[Directions] Search the listing for the word "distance" and copy every line where it turns up.

[Data listing]

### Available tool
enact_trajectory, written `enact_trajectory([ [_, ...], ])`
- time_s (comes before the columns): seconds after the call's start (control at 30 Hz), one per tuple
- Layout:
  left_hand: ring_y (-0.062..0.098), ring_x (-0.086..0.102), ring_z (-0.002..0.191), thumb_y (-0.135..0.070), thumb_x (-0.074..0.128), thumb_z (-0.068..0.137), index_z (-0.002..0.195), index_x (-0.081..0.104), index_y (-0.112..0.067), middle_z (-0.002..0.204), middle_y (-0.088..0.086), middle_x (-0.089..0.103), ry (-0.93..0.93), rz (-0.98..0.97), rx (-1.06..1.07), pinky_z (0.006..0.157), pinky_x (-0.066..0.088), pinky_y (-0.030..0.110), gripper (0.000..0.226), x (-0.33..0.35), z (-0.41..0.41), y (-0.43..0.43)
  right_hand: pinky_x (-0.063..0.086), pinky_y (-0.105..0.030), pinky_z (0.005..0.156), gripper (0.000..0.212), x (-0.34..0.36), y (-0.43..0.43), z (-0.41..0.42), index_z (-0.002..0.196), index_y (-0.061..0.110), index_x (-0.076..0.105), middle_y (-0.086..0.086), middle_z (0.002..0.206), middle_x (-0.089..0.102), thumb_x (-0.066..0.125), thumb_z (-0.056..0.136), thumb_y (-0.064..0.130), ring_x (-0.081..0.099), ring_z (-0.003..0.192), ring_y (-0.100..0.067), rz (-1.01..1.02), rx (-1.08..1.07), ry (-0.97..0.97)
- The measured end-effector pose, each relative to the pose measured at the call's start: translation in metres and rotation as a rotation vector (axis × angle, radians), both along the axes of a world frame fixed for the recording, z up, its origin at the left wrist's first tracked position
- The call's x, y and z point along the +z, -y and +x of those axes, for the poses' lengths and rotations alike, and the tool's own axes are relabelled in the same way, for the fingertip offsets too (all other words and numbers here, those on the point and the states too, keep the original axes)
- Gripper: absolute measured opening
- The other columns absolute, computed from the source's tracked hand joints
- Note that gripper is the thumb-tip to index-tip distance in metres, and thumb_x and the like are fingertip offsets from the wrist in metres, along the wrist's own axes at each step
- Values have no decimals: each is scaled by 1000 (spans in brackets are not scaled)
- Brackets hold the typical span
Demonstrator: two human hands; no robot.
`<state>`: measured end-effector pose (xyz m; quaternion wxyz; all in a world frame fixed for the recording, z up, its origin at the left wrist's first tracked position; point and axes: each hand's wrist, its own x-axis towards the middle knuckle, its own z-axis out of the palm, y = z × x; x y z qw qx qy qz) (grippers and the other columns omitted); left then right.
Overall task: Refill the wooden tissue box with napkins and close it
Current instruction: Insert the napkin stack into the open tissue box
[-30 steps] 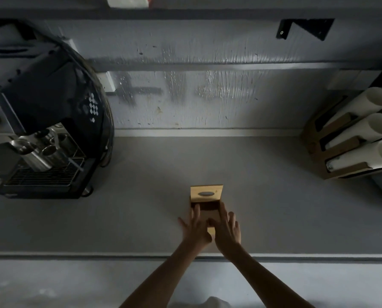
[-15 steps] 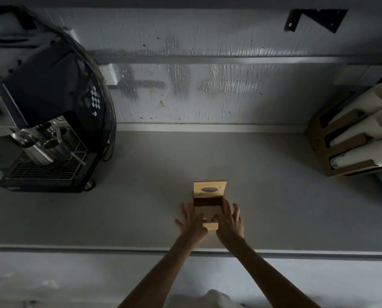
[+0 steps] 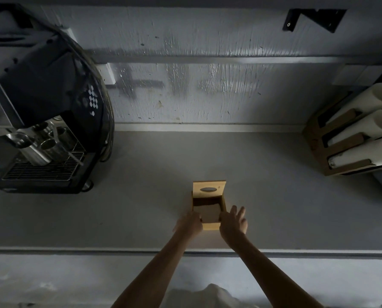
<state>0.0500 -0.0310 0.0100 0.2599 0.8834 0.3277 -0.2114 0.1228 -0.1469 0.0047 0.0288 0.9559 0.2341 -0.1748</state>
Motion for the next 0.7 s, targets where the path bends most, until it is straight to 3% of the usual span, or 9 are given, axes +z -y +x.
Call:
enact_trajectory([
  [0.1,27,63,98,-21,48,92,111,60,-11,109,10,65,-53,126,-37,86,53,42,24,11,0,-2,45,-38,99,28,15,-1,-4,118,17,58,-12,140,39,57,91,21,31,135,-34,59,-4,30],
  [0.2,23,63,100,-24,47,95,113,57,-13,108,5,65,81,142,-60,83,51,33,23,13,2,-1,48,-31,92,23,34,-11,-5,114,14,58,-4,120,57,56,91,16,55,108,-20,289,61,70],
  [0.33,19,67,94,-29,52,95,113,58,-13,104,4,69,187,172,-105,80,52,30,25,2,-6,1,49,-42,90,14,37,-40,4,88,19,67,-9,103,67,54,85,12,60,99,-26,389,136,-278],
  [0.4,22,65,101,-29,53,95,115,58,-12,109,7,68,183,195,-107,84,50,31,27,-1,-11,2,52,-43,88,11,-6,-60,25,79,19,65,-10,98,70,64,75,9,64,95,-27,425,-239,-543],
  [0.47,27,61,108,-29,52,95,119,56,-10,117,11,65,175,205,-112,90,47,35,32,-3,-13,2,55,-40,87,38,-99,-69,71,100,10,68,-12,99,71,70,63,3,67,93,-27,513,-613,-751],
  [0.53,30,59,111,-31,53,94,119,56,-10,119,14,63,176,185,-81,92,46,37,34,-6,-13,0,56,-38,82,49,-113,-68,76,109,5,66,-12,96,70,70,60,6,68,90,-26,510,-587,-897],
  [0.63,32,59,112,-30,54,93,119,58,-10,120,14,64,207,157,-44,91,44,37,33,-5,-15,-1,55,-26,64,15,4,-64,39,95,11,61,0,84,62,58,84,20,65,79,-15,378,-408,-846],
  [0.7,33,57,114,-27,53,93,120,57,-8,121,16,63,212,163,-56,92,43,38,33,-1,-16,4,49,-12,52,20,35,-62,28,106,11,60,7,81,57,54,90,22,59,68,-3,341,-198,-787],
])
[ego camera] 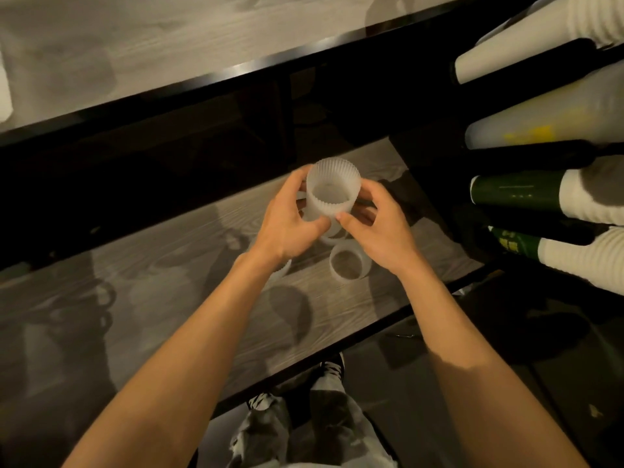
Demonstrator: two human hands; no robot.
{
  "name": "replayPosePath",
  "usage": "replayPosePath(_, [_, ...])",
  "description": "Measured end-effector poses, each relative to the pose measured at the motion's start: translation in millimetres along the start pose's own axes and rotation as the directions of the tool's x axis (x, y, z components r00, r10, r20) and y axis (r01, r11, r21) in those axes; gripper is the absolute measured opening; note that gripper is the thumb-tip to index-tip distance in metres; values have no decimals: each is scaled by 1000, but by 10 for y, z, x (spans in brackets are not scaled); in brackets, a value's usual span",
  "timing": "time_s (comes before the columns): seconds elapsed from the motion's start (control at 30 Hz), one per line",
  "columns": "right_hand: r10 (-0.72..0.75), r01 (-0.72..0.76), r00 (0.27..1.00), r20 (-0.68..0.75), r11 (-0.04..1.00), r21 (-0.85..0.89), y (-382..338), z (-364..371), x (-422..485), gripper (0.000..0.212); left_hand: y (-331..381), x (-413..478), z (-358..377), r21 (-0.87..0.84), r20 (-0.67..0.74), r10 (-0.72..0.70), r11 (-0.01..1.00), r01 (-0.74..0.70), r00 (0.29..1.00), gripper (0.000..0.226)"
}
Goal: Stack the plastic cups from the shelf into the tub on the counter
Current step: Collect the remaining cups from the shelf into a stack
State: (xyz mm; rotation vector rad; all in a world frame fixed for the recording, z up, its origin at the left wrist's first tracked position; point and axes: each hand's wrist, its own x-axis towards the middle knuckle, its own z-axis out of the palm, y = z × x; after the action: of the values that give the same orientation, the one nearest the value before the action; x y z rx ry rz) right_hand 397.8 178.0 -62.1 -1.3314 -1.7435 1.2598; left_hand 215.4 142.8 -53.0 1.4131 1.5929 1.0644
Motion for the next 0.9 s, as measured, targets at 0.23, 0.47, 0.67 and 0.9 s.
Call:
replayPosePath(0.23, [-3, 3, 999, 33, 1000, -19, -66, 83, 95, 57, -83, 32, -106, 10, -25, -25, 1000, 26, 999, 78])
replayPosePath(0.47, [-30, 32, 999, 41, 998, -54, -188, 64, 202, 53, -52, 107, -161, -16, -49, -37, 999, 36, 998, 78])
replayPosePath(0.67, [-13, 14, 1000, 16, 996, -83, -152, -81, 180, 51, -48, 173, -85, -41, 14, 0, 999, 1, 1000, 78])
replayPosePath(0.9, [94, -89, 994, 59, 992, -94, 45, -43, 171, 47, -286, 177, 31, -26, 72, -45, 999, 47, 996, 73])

[Expected output]
- Note that gripper is the thumb-tip to index-tip distance in metres, and thumb_x and the like are fingertip offsets from the wrist in metres, along the wrist's own axes at each step
  "description": "Measured end-effector poses, each relative to the pose measured at the motion's start: translation in millimetres along the start pose's own axes and rotation as the directions of the tool's x axis (x, y, z components r00, r10, r20) and y axis (r01, r11, r21) in those axes; gripper is the absolute measured opening; note that gripper is the thumb-tip to index-tip distance in metres; values have no decimals: each is scaled by 1000, but by 10 for y, z, x (spans in brackets are not scaled); in brackets, a value's usual span",

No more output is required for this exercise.